Our final Either monad now looks like this (https://github.com/rama-nallamilli/mockee/blob/master/src/main/kotlin/org/mockee/func/Either.kt):

@Suppress("UNCHECKED_CAST")
sealed class Either<out L, out R> {

    inline fun <N> leftMap(crossinline fn: (L) -> N): Either<N, R> = when (this) {
        is Left -> Left(fn(leftValue))
        is Right -> this as Either<N, R>
    }

    inline fun <N> map(crossinline fn: (R) -> N): Either<L, N> = when (this) {
        is Right -> Right(fn(rightValue))
        is Left -> this as Either<L, N>
    }

    fun left(): L = when (this) {
        is Left -> leftValue
        else ->
            throw NoSuchElementException("leftValue projection does not exist")
    }

    fun right(): R = when (this) {
        is Right -> rightValue
        else ->
            throw NoSuchElementException("rightValue projection does not exist")
    }
}

@Suppress("UNCHECKED_CAST")
inline fun <L, R, N> Either<L, R>.flatMap(crossinline fn: (R) -> Either<L, N>): Either<L, N> = when (this) {
    is Right -> fn(rightValue)
    is Left -> this as Either<L, N>
}

data class Right<out L, out R>(val rightValue: R) : Either<L, R>()
data class Left<out L, out R>(val leftValue: L) : Either<L, R>()

And an example snippet of the code in action(https://github.com/rama-nallamilli/mockee/blob/master/src/main/kotlin/org/mockee/http/validator/DslDataValidator.kt):

    fun validateRequest(data: DslData): Either<InvalidMockRequest, MockRequest> {

        val validatedPath = validateInitialised(
                getter = { data.path },
                errorMsg = "missing url path required")

        val validatedStatusCode = validateInitialised(
                getter = { data.statusCode },
                errorMsg = "missing statusCode required")
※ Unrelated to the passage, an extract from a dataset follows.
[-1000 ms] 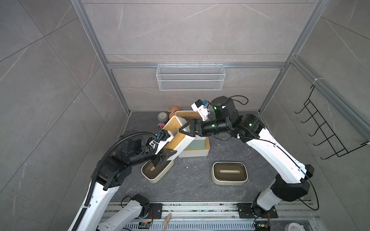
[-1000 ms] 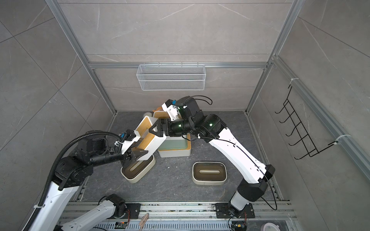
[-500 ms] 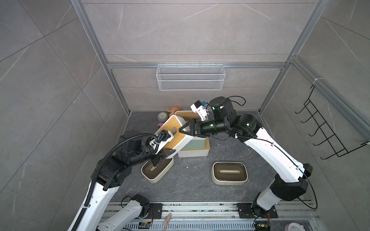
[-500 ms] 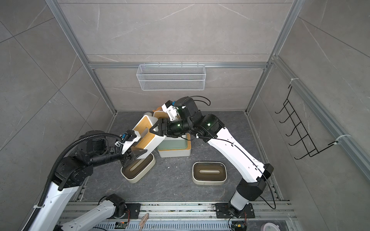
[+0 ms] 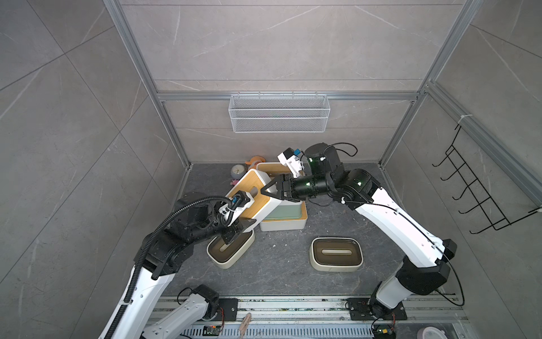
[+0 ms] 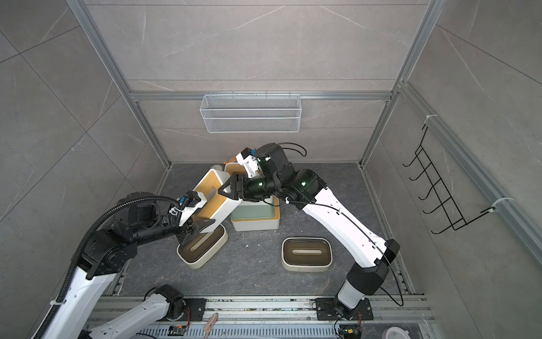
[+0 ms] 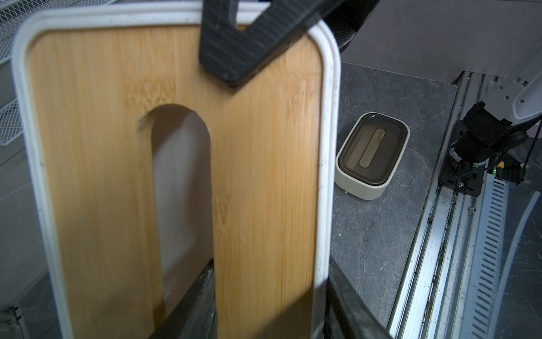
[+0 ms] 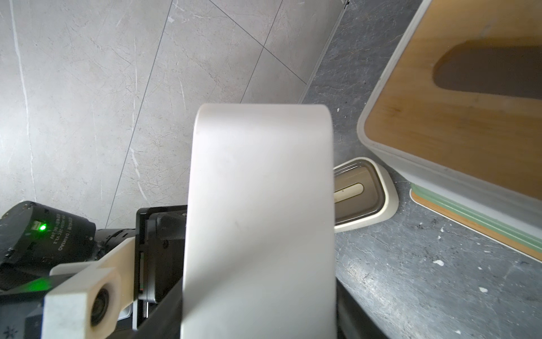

        return validatedPath.flatMap { path ->
            validatedStatusCode.flatMap { statusCode ->
                Right<InvalidMockRequest, MockRequest>(
                        MockRequest(method = data.requestMethod.javaClass.simpleName,
                                status = statusCode,
                                url = path,
                                requestHeaders = data.requestHeaders,
                                responseHeaders = data.responseHeaders,
                                responseBody = data.stringBody
                        ))
            }
        }
    }

    private fun <T> validateInitialised(getter: () -> T,
                                        errorMsg: String): Either<InvalidMockRequest, T> {
        return try {
            Right(getter())
        } catch (e: UninitializedPropertyAccessException) {
            Left(InvalidMockRequest(errorMsg))
        }
    }

Arrow


Writing your own monads can be fun a exercise but if you want to start getting more serious with Functional programming then I would recommend checking out Arrow, a functional programming library for Kotlin. It contains all the common monad types (including Either) plus constructs to build your own monads. It also contains optics and recursion schemes which can be very useful.